Suber, “The Ethics of Deep Self-Modification”

Peter Suber is the Director of the Harvard Open Access Project, a Senior Researcher at SPARC (not CFAR’s SPARC), a Research Professor of Philosophy at Earlham College, and more. He also created Nomic, the game in which you “move” by changing the rules, and wrote the original essay on logical rudeness.

In “Saving Machines From Themselves: The Ethics of Deep Self-Modification” (2002), Suber examines the ethics of self-modifying machines, sometimes quite eloquently:

If you had the power to modify your deep structure, would you trust yourself to use it? If you had the power to give this power to… an AI, would you do it?

We human beings do have the power to modify our deep structure, through drugs and surgery. But we cannot yet use this power with enough precision to make deep changes to our neural structure without high risk of death or disability. There are two reasons why we find ourselves in this position. First, our instruments of self-modification are crude.

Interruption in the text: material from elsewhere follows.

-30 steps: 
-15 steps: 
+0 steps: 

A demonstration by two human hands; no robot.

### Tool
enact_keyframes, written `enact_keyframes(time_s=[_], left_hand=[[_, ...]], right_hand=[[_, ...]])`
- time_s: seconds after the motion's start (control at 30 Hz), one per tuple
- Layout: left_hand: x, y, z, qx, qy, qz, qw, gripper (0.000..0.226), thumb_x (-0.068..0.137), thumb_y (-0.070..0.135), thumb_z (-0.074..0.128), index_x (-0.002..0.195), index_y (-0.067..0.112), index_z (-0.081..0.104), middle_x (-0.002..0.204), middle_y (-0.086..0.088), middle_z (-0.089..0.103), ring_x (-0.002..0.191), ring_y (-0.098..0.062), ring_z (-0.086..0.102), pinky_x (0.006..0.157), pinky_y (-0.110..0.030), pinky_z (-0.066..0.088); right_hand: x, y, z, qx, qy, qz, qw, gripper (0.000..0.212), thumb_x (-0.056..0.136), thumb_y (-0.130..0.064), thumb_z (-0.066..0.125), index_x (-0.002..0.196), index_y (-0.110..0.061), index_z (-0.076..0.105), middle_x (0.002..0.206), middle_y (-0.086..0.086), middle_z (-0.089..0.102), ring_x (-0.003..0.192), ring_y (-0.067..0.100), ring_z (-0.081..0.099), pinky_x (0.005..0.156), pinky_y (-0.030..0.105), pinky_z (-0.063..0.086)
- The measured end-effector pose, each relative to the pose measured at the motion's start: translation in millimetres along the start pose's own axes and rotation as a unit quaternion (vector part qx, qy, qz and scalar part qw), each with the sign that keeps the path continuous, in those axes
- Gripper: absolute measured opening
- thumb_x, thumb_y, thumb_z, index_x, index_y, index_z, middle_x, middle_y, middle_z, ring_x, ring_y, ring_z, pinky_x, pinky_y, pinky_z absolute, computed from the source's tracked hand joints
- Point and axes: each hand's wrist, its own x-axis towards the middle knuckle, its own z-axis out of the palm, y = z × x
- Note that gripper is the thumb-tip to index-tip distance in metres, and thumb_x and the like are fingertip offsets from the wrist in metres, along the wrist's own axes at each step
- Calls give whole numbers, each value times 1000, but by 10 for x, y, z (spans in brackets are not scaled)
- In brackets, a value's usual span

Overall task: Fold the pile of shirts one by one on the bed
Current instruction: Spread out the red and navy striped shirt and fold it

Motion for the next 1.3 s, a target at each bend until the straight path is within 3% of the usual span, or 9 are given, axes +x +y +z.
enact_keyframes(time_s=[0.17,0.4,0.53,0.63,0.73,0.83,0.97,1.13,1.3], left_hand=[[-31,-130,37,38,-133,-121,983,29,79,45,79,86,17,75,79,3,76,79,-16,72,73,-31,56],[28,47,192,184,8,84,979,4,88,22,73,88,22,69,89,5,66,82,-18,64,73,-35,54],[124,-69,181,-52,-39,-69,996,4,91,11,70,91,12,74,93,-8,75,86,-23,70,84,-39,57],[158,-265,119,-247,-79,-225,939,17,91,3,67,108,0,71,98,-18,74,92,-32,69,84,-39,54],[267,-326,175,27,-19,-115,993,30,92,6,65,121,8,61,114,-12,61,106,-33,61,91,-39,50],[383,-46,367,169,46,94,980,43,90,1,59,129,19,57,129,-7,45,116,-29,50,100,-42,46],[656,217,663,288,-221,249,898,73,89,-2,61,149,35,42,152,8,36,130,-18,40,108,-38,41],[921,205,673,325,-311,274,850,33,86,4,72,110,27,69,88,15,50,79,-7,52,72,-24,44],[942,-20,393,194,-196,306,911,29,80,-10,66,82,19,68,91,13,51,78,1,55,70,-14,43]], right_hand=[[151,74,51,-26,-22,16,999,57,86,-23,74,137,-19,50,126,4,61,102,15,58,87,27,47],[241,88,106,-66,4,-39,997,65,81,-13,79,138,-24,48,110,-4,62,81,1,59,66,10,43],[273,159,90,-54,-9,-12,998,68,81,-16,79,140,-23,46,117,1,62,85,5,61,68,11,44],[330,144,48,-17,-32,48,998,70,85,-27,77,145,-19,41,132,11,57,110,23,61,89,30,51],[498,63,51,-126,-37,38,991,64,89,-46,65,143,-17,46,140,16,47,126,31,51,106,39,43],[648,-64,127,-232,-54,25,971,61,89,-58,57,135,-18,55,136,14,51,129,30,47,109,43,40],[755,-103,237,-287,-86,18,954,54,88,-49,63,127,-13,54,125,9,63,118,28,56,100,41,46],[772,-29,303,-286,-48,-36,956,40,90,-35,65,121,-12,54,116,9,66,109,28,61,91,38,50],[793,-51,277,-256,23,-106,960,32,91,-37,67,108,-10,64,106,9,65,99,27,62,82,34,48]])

Second, we have very limited knowledge about where and how to apply our instruments to get specific desirable effects...

It’s conceivable that we might one day overcome both limitations. Even if we do, however, it is very likely that we’ll acquire precise tools of self-modification long before we acquire precise knowledge about how to apply them. This is simply because manipulating brain components is easier than understanding brains. When we reach this stage, then we’ll face the hard problems of self-modification: when is deep self-modification worth the risk of self-mutilation, and who should be free to make this judgment and take the risk?

Intelligent machines are likely to encounter these ethical questions much sooner in their evolution than human beings. The deep structure of an AI is a consequence of its code… All its cognitive properties and personal characteristics supervene on its code, and modifying the code can be done with perfect precision. A machine’s power of self-modification can not only be more precise than ours, but can finally be sufficiently precise to make some deep self-enhancements worth the risk of self-mutilation. At least some machines are likely to see the balance of risks that way.

...Machines with [the ability to self-modify] might look with condolence and sympathy on beings like ourselves who lack it, much as Americans might have looked on Canadians prior to 1982 when Canadians could not amend their own constitution. When Canadians won the right to amend their own constitution, they spoke of “repatriating” their constitution and becoming “sovereign” in their own land for the first time. Similarly, a being who moves from familiar forms of human liberty to deep and precise self-modification will reclaim its will from the sovereign flux, and attain a genuine form of autonomy over its desires and powers for the first time.

...An important kind of risk inherent in deep self-modification is for a machine to change its desires to a form it would originally have found regrettable, harmful, or even despicable. It might start a session of self-modification by looking for the secret of joy and end (like some Greek sages) deciding that tranquillity is superior to joy. This modification of desire en route to realizing it is easily classified as learning, and deserves our respect. But imagine the case of a machine hoping to make itself less narcissistic and more considerate of the interests of others, but ending by desiring to advance its own ends at the expense of others, even through violence.